Every entry, from first to last, must be written out exactly.
>>>>>
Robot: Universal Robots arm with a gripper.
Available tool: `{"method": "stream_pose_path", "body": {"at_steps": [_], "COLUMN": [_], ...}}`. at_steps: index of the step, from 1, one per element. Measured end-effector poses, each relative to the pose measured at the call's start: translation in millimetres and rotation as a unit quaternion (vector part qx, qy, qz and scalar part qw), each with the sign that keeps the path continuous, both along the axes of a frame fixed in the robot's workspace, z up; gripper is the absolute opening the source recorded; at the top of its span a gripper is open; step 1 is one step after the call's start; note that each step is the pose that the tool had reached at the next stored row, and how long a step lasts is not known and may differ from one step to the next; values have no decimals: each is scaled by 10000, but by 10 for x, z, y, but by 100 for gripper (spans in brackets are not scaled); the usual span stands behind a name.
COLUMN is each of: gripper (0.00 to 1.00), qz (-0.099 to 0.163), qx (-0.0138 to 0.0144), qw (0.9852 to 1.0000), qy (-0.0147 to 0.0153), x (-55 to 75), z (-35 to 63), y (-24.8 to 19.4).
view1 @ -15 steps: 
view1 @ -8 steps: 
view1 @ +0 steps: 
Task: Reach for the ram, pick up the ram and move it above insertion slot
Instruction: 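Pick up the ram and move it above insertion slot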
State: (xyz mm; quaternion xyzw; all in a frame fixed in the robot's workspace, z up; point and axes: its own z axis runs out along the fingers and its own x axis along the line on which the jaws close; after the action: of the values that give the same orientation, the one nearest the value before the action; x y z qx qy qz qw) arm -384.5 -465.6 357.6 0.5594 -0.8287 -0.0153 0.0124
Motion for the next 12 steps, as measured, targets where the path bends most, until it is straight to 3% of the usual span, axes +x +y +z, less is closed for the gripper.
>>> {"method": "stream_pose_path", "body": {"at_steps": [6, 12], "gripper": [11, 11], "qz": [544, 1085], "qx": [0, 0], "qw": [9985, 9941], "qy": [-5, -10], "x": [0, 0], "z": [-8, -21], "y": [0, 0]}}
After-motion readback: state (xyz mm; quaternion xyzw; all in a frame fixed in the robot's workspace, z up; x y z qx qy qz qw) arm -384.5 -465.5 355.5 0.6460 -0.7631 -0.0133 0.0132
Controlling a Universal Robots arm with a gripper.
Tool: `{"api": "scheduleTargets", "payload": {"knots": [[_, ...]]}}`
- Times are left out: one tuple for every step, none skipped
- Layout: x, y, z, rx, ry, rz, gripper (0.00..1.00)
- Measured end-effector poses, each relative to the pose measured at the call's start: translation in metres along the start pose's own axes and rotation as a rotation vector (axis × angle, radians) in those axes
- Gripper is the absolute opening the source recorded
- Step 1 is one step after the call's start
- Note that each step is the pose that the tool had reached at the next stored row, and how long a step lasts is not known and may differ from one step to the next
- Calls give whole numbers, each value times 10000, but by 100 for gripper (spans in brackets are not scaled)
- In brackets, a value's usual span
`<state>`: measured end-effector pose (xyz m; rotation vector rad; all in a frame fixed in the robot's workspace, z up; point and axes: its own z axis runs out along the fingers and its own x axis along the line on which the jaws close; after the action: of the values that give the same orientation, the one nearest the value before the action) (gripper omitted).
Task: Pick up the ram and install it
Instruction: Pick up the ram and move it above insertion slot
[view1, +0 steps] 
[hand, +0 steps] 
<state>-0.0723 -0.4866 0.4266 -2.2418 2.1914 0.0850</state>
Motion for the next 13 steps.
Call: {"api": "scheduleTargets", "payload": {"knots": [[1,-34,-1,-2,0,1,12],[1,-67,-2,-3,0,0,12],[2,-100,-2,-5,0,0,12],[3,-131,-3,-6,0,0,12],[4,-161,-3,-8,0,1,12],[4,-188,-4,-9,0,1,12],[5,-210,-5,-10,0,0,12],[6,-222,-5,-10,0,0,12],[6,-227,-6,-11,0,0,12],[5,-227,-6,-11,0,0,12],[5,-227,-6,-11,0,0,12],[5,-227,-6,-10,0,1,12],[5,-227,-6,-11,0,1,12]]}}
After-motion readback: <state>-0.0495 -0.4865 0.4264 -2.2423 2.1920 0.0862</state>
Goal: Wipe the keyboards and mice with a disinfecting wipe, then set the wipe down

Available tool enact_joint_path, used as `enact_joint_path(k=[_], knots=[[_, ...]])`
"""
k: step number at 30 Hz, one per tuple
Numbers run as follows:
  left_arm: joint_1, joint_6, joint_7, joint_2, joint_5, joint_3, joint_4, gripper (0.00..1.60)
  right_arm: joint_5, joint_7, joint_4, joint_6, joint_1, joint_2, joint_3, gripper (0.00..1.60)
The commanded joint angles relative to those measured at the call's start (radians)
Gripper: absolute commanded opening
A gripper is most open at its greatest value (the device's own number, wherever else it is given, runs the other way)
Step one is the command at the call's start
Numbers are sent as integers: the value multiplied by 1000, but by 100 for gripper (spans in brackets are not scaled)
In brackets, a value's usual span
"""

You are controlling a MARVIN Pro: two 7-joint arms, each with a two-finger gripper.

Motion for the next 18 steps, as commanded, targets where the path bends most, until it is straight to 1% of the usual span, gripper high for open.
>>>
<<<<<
YOUR RESPONSE -
Robot: Universal Robots arm with a gripper.
Available tool: `{"method": "stream_pose_path", "body": {"at_steps": [_], "COLUMN": [_], ...}}`. at_steps: index of the step, from 1, one per element. Measured end-effector poses, each relative to the pose measured at the call's start: translation in millimetres and rotation as a unit quaternion (vector part qx, qy, qz and scalar part qw), each with the sign that keeps the path continuous, both along the axes of a frame fixed in the robot's workspace, z up; gripper is the absolute opening the source recorded; at the top of its span a gripper is open; step 1 is one step after the call's start; note that each step is the pose that the tool had reached at the next stored row, and how long a step lasts is not known and may differ from one step to the next; values have no decimals: each is scaled by 10000, but by 10 for x, z, y, but by 100 for gripper (spans in brackets are not scaled); the usual span stands behind a name.
COLUMN is each of: gripper (0.00 to 1.00), qz (-0.099 to 0.163), qx (-0.0138 to 0.0144), qw (0.9852 to 1.0000), qy (-0.0147 to 0.0153), x (-55 to 75), z (-35 to 63), y (-24.8 to 19.4).
view1 @ -15 steps: 
view1 @ -8 steps: 
view1 @ +0 steps: 
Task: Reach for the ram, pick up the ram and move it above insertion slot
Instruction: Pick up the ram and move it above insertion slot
State: (xyz mm; quaternion xyzw; all in a frame fixed in the robot's workspace, z up; point and axes: its own z axis runs out along the fingers and its own x axis along the line on which the jaws close; after the action: of the values that give the same orientation, the one nearest the value before the action; x y z qx qy qz qw) arm -384.5 -465.6 357.6 0.5594 -0.8287 -0.0153 0.0124
Motion for the next 12 steps, as measured, targets where the path bends most, until it is straight to 3% of the usual span, axes +x +y +z, less is closed for the gripper.
>>> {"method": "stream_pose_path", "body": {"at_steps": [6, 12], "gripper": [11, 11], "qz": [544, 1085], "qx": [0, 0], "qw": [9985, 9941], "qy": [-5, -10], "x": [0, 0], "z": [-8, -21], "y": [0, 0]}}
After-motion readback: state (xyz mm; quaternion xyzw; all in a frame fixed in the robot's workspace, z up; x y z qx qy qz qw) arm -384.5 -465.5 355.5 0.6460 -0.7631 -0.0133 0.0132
Controlling a Universal Robots arm with a gripper.
Tool: `{"api": "scheduleTargets", "payload": {"knots": [[_, ...]]}}`
- Times are left out: one tuple for every step, none skipped
- Layout: x, y, z, rx, ry, rz, gripper (0.00..1.00)
- Measured end-effector poses, each relative to the pose measured at the call's start: translation in metres along the start pose's own axes and rotation as a rotation vector (axis × angle, radians) in those axes
- Gripper is the absolute opening the source recorded
- Step 1 is one step after the call's start
- Note that each step is the pose that the tool had reached at the next stored row, and how long a step lasts is not known and may differ from one step to the next
- Calls give whole numbers, each value times 10000, but by 100 for gripper (spans in brackets are not scaled)
- In brackets, a value's usual span
`<state>`: measured end-effector pose (xyz m; rotation vector rad; all in a frame fixed in the robot's workspace, z up; point and axes: its own z axis runs out along the fingers and its own x axis along the line on which the jaws close; after the action: of the values that give the same orientation, the one nearest the value before the action) (gripper omitted).
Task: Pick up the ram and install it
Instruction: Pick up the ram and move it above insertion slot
[view1, +0 steps] 
[hand, +0 steps] 
<state>-0.0723 -0.4866 0.4266 -2.2418 2.1914 0.0850</state>
Motion for the next 13 steps.
Call: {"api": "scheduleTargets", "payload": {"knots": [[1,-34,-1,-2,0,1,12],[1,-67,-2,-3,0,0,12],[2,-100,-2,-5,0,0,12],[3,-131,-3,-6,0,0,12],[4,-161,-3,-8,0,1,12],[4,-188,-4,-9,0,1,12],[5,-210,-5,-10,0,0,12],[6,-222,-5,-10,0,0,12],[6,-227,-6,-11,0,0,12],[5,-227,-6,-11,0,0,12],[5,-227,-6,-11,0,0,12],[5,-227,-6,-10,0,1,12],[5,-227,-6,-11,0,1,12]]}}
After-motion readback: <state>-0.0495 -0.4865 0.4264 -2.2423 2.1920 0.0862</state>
Goal: Wipe the keyboards and mice with a disinfecting wipe, then set the wipe down

Available tool enact_joint_path, used as `enact_joint_path(k=[_], knots=[[_, ...]])`
"""
k: step number at 30 Hz, one per tuple
Numbers run as follows:
  left_arm: joint_1, joint_6, joint_7, joint_2, joint_5, joint_3, joint_4, gripper (0.00..1.60)
  right_arm: joint_5, joint_7, joint_4, joint_6, joint_1, joint_2, joint_3, gripper (0.00..1.60)
The commanded joint angles relative to those measured at the call's start (radians)
Gripper: absolute commanded opening
A gripper is most open at its greatest value (the device's own number, wherever else it is given, runs the other way)
Step one is the command at the call's start
Numbers are sent as integers: the value multiplied by 1000, but by 100 for gripper (spans in brackets are not scaled)
In brackets, a value's usual span
"""

You are controlling a MARVIN Pro: two 7-joint arms, each with a two-finger gripper.

Motion for the next 18 steps, as commanded, targets where the path bends most, until it is straight to 1% of the usual span, gripper high for open.
>>>

There's nothing left to add to the output.